_ASSIGNMENT_:
When you return the material, keep every line exactly as it is and omit the pictures.

_SUPPLIED MATERIAL_:
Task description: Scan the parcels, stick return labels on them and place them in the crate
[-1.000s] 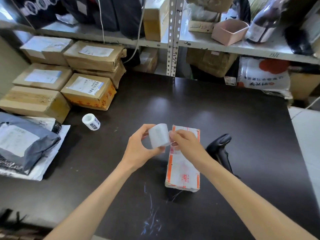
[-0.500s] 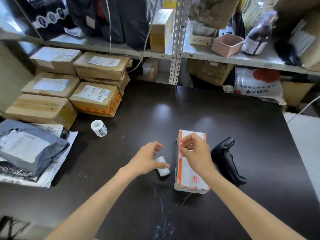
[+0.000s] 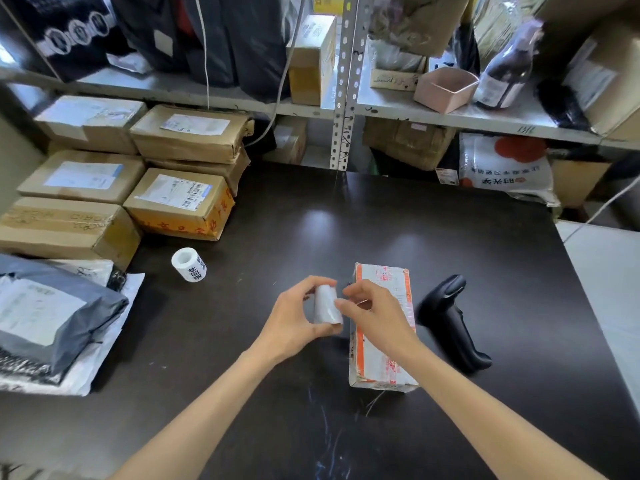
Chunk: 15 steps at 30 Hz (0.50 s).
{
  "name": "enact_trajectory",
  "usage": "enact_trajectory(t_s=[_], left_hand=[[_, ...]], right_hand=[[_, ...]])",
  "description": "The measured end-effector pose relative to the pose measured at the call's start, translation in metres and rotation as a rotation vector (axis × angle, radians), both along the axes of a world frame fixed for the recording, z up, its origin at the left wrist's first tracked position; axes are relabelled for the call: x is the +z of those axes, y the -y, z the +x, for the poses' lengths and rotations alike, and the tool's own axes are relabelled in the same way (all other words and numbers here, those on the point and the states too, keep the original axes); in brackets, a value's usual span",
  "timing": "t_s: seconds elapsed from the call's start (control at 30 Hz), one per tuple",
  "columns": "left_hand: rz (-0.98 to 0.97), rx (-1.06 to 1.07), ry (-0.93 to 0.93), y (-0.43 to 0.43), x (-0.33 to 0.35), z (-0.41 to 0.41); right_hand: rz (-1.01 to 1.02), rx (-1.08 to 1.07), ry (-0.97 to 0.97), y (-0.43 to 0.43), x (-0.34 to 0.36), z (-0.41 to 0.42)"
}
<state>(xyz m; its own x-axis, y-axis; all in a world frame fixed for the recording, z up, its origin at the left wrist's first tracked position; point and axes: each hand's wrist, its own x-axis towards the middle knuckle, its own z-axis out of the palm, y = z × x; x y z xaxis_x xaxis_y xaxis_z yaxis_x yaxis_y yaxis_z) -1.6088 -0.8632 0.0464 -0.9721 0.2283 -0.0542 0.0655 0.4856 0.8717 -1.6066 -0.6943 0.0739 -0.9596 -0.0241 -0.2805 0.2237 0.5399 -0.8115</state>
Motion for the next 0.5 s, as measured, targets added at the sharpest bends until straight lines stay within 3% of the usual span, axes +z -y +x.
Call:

_COMPLETED EXERCISE_:
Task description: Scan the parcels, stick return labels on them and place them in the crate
[-1.000s] 
[-0.500s] 
[+0.000s] 
Chunk: 15 steps at 30 Hz (0.50 s).
{
  "name": "enact_trajectory",
  "usage": "enact_trajectory(t_s=[_], left_hand=[[_, ...]], right_hand=[[_, ...]])",
  "description": "The measured end-effector pose relative to the pose measured at the call's start, translation in metres and rotation as a rotation vector (axis × angle, radians), both along the axes of a world frame fixed for the recording, z up, its origin at the left wrist's first tracked position; axes are relabelled for the call: x is the +z of those axes, y the -y, z the +x, for the poses' lengths and rotations alike, and the tool's own axes are relabelled in the same way (all other words and numbers here, those on the point and the states too, keep the original axes); in brackets, a value's usual span",
  "timing": "t_s: seconds elapsed from the call's start (control at 30 Hz), one per tuple",
  "columns": "left_hand: rz (-0.98 to 0.97), rx (-1.06 to 1.07), ry (-0.93 to 0.93), y (-0.43 to 0.43), x (-0.33 to 0.35), z (-0.41 to 0.41); right_hand: rz (-1.01 to 1.02), rx (-1.08 to 1.07), ry (-0.97 to 0.97), y (-0.43 to 0.43), x (-0.34 to 0.36), z (-0.41 to 0.42)"
}
<state>(xyz m; its own x-axis, y-axis; all in a world frame fixed for the recording, z up, its origin at the left wrist's first tracked position; point and axes: each hand's wrist, its own x-axis towards the middle knuckle, its own z-axis out of the palm, y = z × x; x y z xaxis_x xaxis_y xaxis_z yaxis_x yaxis_y yaxis_z) -1.6088 -0.8632 0.0464 -0.9721 0.2283 -0.0542 0.0655 0.4856 0.8717 -1.6066 -0.6943 0.0739 -0.9596 -0.0241 -0.2805 0.2237 0.5399 -0.8115</state>
Motion for the next 0.5 s, as measured, targets added at the sharpest bends until straight lines stay within 3% of the usual span, axes +z -y +x.
Call:

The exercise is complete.